# Parallel Computing in Python

Python natively supports parallel processing using the `multiprocessing` module. Though this module can become arbitrarily complex, it works best in cases where you want to repeat the same task over and over again on large amounts of data.

To get started, we need to import a few tasks from the `multiprocessing` library:

In [1]:
from multiprocessing import Pool

The Pool function allows you to create a "pool" of processes that can execute tasks that they are told to. We can generate pool of processes by telling Python how many processes we want to have.

In [2]:
if __name__ ==  '__main__':
    pool = Pool(processes=3)

The `multiprocessing` package also has a way to determine how many cores you have in your computer:

In [3]:
from multiprocessing import cpu_count

print(cpu_count())

8


How many CPUs does your computer have?

We can use the number of CPUs our computers have to determine how many processes to put into the Pool. It does not make much sense to have the number of processes be greater than the number of cores, as we can only pass out as many jobs as we have cores at a single time.

Now, lets try to do something in parallel. We need to create a task for the processes to do:

In [4]:
def task(x):
    return x**2

And some data to run the task on:

In [5]:
data = [0,1,2,3,4,5,6,7,8,9]

We can now use the `Pool.map` function to pass each of the values in the data list to the task function:

In [6]:
if __name__ ==  '__main__':
    pool = Pool(processes=3)
    output = pool.map(task, data)

print(output)

[0, 1, 4, 9, 16, 25, 36, 49, 64, 81]


Let's put it all together, and also add in a timer to test the speed.

In [7]:
from timeit import default_timer as timer

start = timer()
output = []
for i in range(len(data)):
    output.append(task(data[i]))
stop = timer()

print("Time to run in serial = ", stop - start)

if __name__ ==  '__main__':
    pool = Pool(processes=3)
    start = timer()
    output = pool.map(task, data)
    stop = timer()

print("Time to run in parallel = ", stop - start)

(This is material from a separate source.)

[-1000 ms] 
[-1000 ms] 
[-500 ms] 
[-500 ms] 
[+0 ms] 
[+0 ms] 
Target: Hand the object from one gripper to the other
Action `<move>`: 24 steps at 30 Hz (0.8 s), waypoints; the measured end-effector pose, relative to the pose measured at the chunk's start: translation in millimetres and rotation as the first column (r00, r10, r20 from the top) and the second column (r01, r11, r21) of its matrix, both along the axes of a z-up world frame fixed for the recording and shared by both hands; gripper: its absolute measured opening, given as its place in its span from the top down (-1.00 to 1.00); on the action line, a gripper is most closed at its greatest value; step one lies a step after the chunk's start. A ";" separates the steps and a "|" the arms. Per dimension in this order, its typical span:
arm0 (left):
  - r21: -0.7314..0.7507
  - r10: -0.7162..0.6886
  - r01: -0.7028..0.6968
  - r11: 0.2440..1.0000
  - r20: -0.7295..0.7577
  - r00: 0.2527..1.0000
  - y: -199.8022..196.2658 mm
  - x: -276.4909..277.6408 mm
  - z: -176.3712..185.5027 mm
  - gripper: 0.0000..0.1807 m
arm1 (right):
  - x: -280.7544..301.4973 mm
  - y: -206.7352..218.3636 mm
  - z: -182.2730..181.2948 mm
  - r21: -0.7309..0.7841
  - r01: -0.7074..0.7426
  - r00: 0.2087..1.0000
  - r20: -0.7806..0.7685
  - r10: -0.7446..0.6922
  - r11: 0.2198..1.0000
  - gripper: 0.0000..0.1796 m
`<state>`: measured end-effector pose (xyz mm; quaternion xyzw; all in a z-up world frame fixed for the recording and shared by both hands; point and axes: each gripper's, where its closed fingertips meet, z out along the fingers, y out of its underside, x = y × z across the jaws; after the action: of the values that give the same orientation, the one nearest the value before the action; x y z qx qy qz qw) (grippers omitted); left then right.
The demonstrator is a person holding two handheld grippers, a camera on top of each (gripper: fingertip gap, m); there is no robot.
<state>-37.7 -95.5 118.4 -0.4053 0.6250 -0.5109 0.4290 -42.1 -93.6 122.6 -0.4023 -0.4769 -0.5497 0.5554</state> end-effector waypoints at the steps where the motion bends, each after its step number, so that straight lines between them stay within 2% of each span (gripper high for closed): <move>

Time to run in serial =  0.00018611999999862405
Time to run in parallel =  0.0016886580000026186


Did this produce a speedup? Probably not. There is a significant amount of overhead involved in passing data to and from the processes, much more than it takes to run the calculation. To make the code more efficient, we probably need a bigger problem. To prove this to yourself, try increasing the size of the data array and see if you can get a speed up:

### A more complicated example

Squaring the value of a number just isn't a big enough operation to make the overheads of sending data to and receiving data from the different processes. Lets now try an example that performs a much more intensive operation on the data: sorting. First we need to create a new task function. Here we will create a Numpy array with N randomly selected elements, and then sort it:

In [8]:
import numpy as np

def task(N):
 rand = np.random.RandomState(42) # Give a seed to reproduce results
 a = rand.rand(N) # Generate an array of size n
 return a.sort() # Sort the array

Each task takes the number of elements that should be randomly generated in an array. Lets start with 10 arrays, each with 5 elements:

In [9]:
sizes = np.repeat(5, 10)

print(sizes)

[5 5 5 5 5 5 5 5 5 5]


Now, lets try running the task on the list of sizes, first in serial and then again in parallel:

In [10]:
start = timer()
output = []
for i in range(len(sizes)):
    output.append(task(sizes[i]))
stop = timer()

print("Time to run in serial = ", stop - start)

if __name__ ==  '__main__':
    pool = Pool(processes=3)
    start = timer()
    output = pool.map(task, sizes)
    stop = timer()

print("Time to run in parallel = ", stop - start)

Time to run in serial =  0.0008135669999944639
Time to run in parallel =  0.0032308970000016757


The parallel version is still slower! Try making the task even bigger by increasing the size of the arrays to be sorted. Can you find an array size for which the parallel computation becomes faster? How much faster can you make it?

What happens if you increase the number of processes you are using? Make a plot of the time it takes to run as a function of the number of processes you are using. How does this plot change if you change N?